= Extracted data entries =
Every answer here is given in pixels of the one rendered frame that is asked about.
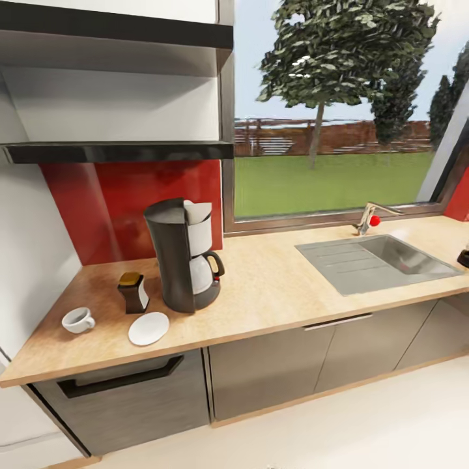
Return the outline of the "saucer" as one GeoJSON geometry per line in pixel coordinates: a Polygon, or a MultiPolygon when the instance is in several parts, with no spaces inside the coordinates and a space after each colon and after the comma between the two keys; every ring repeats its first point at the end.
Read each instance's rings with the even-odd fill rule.
{"type": "Polygon", "coordinates": [[[169,327],[169,319],[160,312],[143,314],[128,330],[128,338],[136,345],[149,345],[160,339],[169,327]]]}

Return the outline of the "paper coffee filter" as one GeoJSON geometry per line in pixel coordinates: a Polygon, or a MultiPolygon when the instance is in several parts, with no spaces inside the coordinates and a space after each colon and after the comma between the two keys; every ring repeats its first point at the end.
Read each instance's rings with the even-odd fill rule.
{"type": "Polygon", "coordinates": [[[197,225],[212,210],[212,203],[193,204],[189,200],[184,200],[184,214],[186,215],[187,226],[197,225]]]}

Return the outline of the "bottle of coffee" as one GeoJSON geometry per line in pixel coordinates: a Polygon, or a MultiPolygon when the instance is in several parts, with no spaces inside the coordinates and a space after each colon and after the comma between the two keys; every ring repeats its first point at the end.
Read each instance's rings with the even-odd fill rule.
{"type": "Polygon", "coordinates": [[[143,276],[139,272],[124,273],[117,287],[126,302],[126,315],[145,314],[149,297],[143,288],[143,276]]]}

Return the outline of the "coffee cup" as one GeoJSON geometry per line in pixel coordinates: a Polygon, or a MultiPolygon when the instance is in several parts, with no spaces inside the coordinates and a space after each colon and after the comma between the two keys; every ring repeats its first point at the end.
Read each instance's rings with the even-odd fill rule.
{"type": "Polygon", "coordinates": [[[62,319],[63,328],[72,333],[81,333],[86,329],[93,328],[94,321],[88,308],[76,308],[68,312],[62,319]]]}

= THE PROBLEM =
Write out every record exactly. Leave the pictures out.

= ANSWER BOX =
Every answer here is given in pixels of the one rendered frame that is asked about.
Return the outline of the "saucer" as one GeoJSON geometry per line in pixel coordinates: a Polygon, or a MultiPolygon when the instance is in several parts, with no spaces inside the coordinates and a space after each colon and after the comma between the two keys; every ring repeats its first point at the end.
Read each instance's rings with the even-odd fill rule.
{"type": "Polygon", "coordinates": [[[169,327],[169,319],[160,312],[143,314],[128,330],[128,338],[136,345],[149,345],[160,339],[169,327]]]}

Return the outline of the "paper coffee filter" as one GeoJSON geometry per line in pixel coordinates: a Polygon, or a MultiPolygon when the instance is in several parts, with no spaces inside the coordinates and a space after each colon and after the comma between the two keys; every ring repeats its first point at the end.
Read each instance's rings with the even-odd fill rule.
{"type": "Polygon", "coordinates": [[[197,225],[212,210],[212,203],[193,204],[189,200],[184,200],[184,214],[186,215],[187,226],[197,225]]]}

Return the outline of the "bottle of coffee" as one GeoJSON geometry per line in pixel coordinates: a Polygon, or a MultiPolygon when the instance is in several parts, with no spaces inside the coordinates and a space after each colon and after the comma between the two keys; every ring repeats its first point at the end.
Read each instance's rings with the even-odd fill rule.
{"type": "Polygon", "coordinates": [[[143,276],[139,272],[124,273],[117,287],[126,302],[126,315],[145,314],[149,297],[143,288],[143,276]]]}

Return the outline of the "coffee cup" as one GeoJSON geometry per line in pixel coordinates: a Polygon, or a MultiPolygon when the instance is in several parts, with no spaces inside the coordinates and a space after each colon and after the comma between the two keys; every ring repeats its first point at the end.
Read each instance's rings with the even-odd fill rule.
{"type": "Polygon", "coordinates": [[[62,319],[63,328],[72,333],[81,333],[86,329],[93,328],[94,321],[88,308],[76,308],[68,312],[62,319]]]}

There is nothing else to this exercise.